Inside, he was kicking himself. He had somehow gotten to the point with Fahimah that he actually couldn't believe that she would do this to him… that she would just walk away. Like a moron, he thought they'd formed a working relationship, at least. They had an agreement. He'd believed her when she said she was going to help them.

Austyn thought about the five years that she'd been held in their prisons. What kind of grudge would he carry after being treated like that? What a fool he was!

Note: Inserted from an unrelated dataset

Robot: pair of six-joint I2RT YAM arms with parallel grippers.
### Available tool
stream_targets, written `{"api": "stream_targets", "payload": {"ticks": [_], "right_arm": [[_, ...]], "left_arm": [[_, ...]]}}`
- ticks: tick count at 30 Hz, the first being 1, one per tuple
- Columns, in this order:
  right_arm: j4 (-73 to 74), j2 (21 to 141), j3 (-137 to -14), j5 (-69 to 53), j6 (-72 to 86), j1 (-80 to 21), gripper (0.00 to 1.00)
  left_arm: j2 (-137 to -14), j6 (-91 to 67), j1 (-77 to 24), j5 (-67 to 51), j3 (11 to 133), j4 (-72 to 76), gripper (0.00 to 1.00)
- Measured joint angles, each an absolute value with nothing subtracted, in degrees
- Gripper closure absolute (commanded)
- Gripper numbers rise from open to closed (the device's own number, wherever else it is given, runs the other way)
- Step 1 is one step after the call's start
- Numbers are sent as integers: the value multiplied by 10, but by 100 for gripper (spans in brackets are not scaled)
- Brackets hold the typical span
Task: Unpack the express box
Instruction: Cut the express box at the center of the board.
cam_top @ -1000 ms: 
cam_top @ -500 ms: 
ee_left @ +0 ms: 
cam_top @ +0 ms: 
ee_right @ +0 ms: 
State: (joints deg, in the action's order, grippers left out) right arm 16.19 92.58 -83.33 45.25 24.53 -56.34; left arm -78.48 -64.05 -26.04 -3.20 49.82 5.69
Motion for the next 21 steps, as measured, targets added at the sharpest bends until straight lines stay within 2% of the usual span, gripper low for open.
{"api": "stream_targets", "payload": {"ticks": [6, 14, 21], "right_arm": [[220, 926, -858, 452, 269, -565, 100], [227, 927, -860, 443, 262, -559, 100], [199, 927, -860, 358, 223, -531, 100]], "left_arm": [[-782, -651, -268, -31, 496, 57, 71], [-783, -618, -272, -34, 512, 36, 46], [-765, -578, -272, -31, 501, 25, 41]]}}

"Fahimah!" he shouted out, knowing there was no purpose to it. He wouldn't answer if their places were reversed.

A few people in the crowd near him turned around and gave him a side look. They soon went back to watching the wedding celebrations.

Ken was walking away from the soldiers. Austyn saw the soldiers' attention turn to the dancers again.

"Anything?" he asked as he stepped down from the box.

Ken shook his head. 'That was a waste of breath. They haven't seen her. They don't have time to look for her. And they didn't know what I was talking about as far as Jalal goes. There's no such person, so naturally they couldn't know where he lives."

Austyn kept looking beyond the crowds as he talked. "We can spread out and check the side streets. Also, I need you to get hold of Matt. I want him and the rest of our men down here. Can we get help from your base?"

"I'll call them," Ken suggested. "But it will take time to round them up and get them down here. As I told you before, we have only a skeleton crew stationed in Erbil."

"I'll take whatever I can get."

"You know, maybe you should give her a little time. She might come back on her own. Fahimah did tell us that she wouldn't be able to get any answers if we were hovering over her shoulder."

"I'm not willing to risk that," Austyn told the other man. "She might have been abducted."

Ken shook his head doubtfully. "I know that's an everyday occurrence south of here, but you just don't hear it happening in Erbil."

Austyn disagreed. "If this is all connected to Al Qaeda, if the sister is behind the attacks, then the word could be out that Fahimah is here and that she could ruin everything. And even if Rahaf is not involved, she could hold the key to the remedy. If that's the case, then it doesn't matter which sister they get hold of. They'll know grabbing Fahimah is one way to stop any cooperation with us."

Suddenly, Ken seemed a lot more motivated in getting to a phone.

Austyn wanted to think of Fahimah as walking away of her own free will. He didn't want to think her life was in danger. It was so much easier to be angry at her than to think that he hadn't done a good enough job protecting her.